This tutorial has been tested on version 2.5.

Introduction

We have seen that PLUMED can be used to compute collective variables. However, PLUMED is most often use to add forces on the collective variables. To this aim, we have implemented a variety of possible biases acting on collective variables. The complete documentation for all the biasing methods available in PLUMED can be found at the Bias page. In the following we will see how to build an adaptive bias potential with metadynamics. Here you can find a brief recap of the metadynamics theory.

To learn more: Summary of theory

In metadynamics, an external history-dependent bias potential is constructed in the space of a few selected degrees of freedom \( \vec{s}({q})\), generally called collective variables (CVs) [67]. This potential is built as a sum of Gaussian kernels deposited along the trajectory in the CVs space:

\[ V(\vec{s},t) = \sum_{ k \tau < t} W(k \tau) \exp\left( -\sum_{i=1}^{d} \frac{(s_i-s_i({q}(k \tau)))^2}{2\sigma_i^2} \right). \]

where \( \tau \) is the Gaussian deposition stride, \( \sigma_i \) the width of the Gaussian for the \(i\)th CV, and \( W(k \tau) \) the height of the Gaussian. The effect of the metadynamics bias potential is to push the system away from local minima into visiting new regions of the phase space. Furthermore, in the long time limit, the bias potential converges to minus the free energy as a function of the CVs:

\[ V(\vec{s},t\rightarrow \infty) = -F(\vec{s}) + C. \]

In standard metadynamics, Gaussian kernels of constant height are added for the entire course of a simulation. As a result, the system is eventually pushed to explore high free-energy regions and the estimate of the free energy calculated from the bias potential oscillates around the real value. In well-tempered metadynamics [8], the height of the Gaussian is decreased with simulation time according to:

\[ W (k \tau ) = W_0 \exp \left( -\frac{V(\vec{s}({q}(k \tau)),k \tau)}{k_B\Delta T} \right ), \]

where \( W_0 \) is an initial Gaussian height, \( \Delta T \) an input parameter with the dimension of a temperature, and \( k_B \) the Boltzmann constant.

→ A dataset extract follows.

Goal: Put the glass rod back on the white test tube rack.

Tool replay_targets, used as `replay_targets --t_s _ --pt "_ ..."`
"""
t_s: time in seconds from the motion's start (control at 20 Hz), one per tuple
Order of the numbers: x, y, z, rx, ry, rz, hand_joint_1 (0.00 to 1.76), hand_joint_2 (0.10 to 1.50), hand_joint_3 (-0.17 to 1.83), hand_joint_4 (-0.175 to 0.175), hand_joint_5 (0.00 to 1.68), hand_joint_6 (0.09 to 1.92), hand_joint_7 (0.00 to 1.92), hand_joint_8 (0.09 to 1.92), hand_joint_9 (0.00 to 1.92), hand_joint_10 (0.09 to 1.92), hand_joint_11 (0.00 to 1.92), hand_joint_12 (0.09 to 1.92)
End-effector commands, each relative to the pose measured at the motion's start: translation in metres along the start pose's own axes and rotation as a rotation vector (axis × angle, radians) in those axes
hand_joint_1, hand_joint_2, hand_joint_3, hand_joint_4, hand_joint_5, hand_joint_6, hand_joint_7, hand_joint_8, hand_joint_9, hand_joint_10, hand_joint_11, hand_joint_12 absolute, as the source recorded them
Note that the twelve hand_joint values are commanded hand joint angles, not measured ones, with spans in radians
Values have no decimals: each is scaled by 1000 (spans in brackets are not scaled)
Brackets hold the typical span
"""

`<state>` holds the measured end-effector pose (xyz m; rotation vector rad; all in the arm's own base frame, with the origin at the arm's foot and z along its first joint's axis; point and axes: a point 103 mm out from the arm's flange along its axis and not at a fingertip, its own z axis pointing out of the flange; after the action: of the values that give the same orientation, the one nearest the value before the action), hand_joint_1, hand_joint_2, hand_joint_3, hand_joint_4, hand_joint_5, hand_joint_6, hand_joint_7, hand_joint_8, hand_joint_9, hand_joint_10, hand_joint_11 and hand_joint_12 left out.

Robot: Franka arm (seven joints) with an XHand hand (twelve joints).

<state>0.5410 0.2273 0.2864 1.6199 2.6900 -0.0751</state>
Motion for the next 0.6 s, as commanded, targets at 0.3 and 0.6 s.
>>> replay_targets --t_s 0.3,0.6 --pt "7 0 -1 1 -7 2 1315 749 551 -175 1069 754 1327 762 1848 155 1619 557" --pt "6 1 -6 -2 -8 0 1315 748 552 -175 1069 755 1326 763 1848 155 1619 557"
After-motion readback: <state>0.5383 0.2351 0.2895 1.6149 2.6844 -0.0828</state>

With this rescaling of the Gaussian height, the bias potential smoothly converges in the long time limit, but it does not fully compensate the underlying free energy:

\[ V(\vec{s},t\rightarrow \infty) = -\frac{\Delta T}{T+\Delta T}F(\vec{s}) + C. \]

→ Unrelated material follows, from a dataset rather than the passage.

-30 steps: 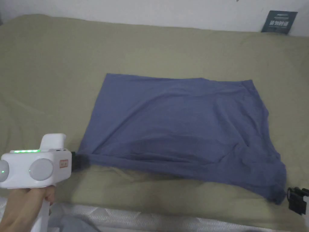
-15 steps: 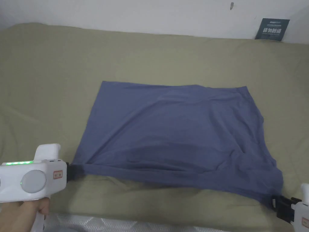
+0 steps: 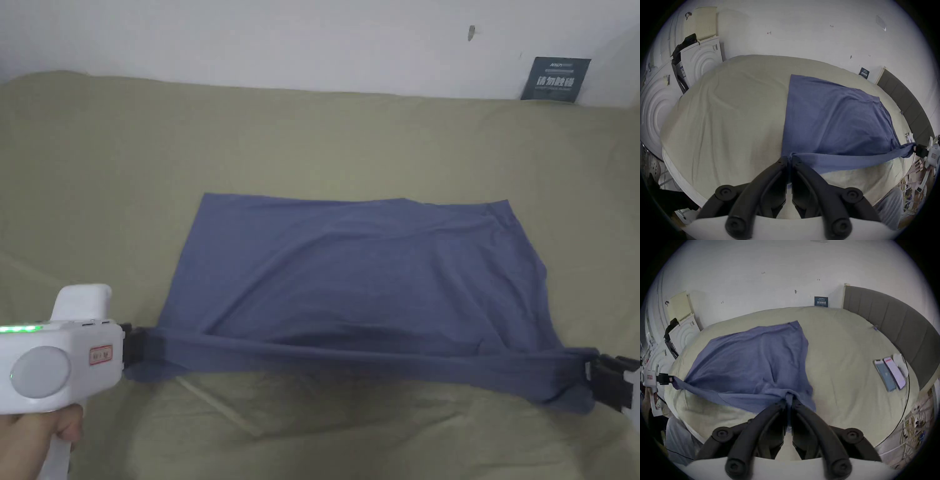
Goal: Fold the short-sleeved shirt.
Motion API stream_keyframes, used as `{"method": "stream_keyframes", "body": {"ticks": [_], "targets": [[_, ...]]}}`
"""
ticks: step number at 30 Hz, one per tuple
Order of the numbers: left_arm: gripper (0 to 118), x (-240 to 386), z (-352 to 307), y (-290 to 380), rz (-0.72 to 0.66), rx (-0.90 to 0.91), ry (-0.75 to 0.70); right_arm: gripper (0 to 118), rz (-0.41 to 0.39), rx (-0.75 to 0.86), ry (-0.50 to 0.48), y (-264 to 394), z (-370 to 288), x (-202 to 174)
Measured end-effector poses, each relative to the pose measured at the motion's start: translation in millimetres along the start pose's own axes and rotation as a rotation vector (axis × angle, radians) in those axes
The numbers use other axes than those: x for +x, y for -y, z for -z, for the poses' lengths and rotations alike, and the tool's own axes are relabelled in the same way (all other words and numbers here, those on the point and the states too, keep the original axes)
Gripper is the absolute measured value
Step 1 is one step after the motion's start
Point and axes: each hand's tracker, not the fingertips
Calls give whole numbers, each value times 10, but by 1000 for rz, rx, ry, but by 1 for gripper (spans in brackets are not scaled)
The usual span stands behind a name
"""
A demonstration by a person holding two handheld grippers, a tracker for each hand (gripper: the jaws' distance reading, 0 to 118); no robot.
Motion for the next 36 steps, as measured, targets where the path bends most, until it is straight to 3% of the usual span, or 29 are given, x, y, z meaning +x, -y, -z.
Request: {"method": "stream_keyframes", "body": {"ticks": [8, 17, 25, 26, 27, 28, 29, 36], "targets": [[6, 111, 440, -534, 22, -6, -15, 9, -61, -27, 31, -576, 548, -123], [6, 163, 1063, -674, 10, -97, -50, 9, -136, -121, 76, -789, 1337, -172], [6, 220, 1283, -670, 23, -132, -70, 10, -129, -170, 90, -778, 1631, -156], [18, 219, 1281, -659, 23, -131, -72, 25, -132, -176, 87, -754, 1640, -153], [43, 216, 1270, -654, 19, -127, -76, 55, -131, -175, 88, -729, 1629, -153], [80, 214, 1253, -651, 21, -126, -86, 92, -129, -174, 96, -738, 1605, -135], [118, 193, 1233, -649, 19, -130, -97, 114, -116, -179, 102, -741, 1573, -105], [109, -21, 630, -565, -29, -1, -91, 113, 16, 1, 93, -584, 845, 37]]}}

where \( T \) is the temperature of the system. In the long time limit, the CVs thus sample an ensemble at a temperature \( T+\Delta T \) which is higher than the system temperature \( T \). The parameter \( \Delta T \) can be chosen to regulate the extent of free-energy exploration: \( \Delta T = 0\) corresponds to standard MD, \( \Delta T \rightarrow\infty\) to standard metadynamics. In well-tempered metadynamics literature and in PLUMED, you will often encounter the term "bias factor" which is the ratio between the temperature of the CVs ( \( T+\Delta T \)) and the system temperature ( \( T \)):

\[ \gamma = \frac{T+\Delta T}{T}. \]

The bias factor should thus be carefully chosen in order for the relevant free-energy barriers to be crossed efficiently in the time scale of the simulation.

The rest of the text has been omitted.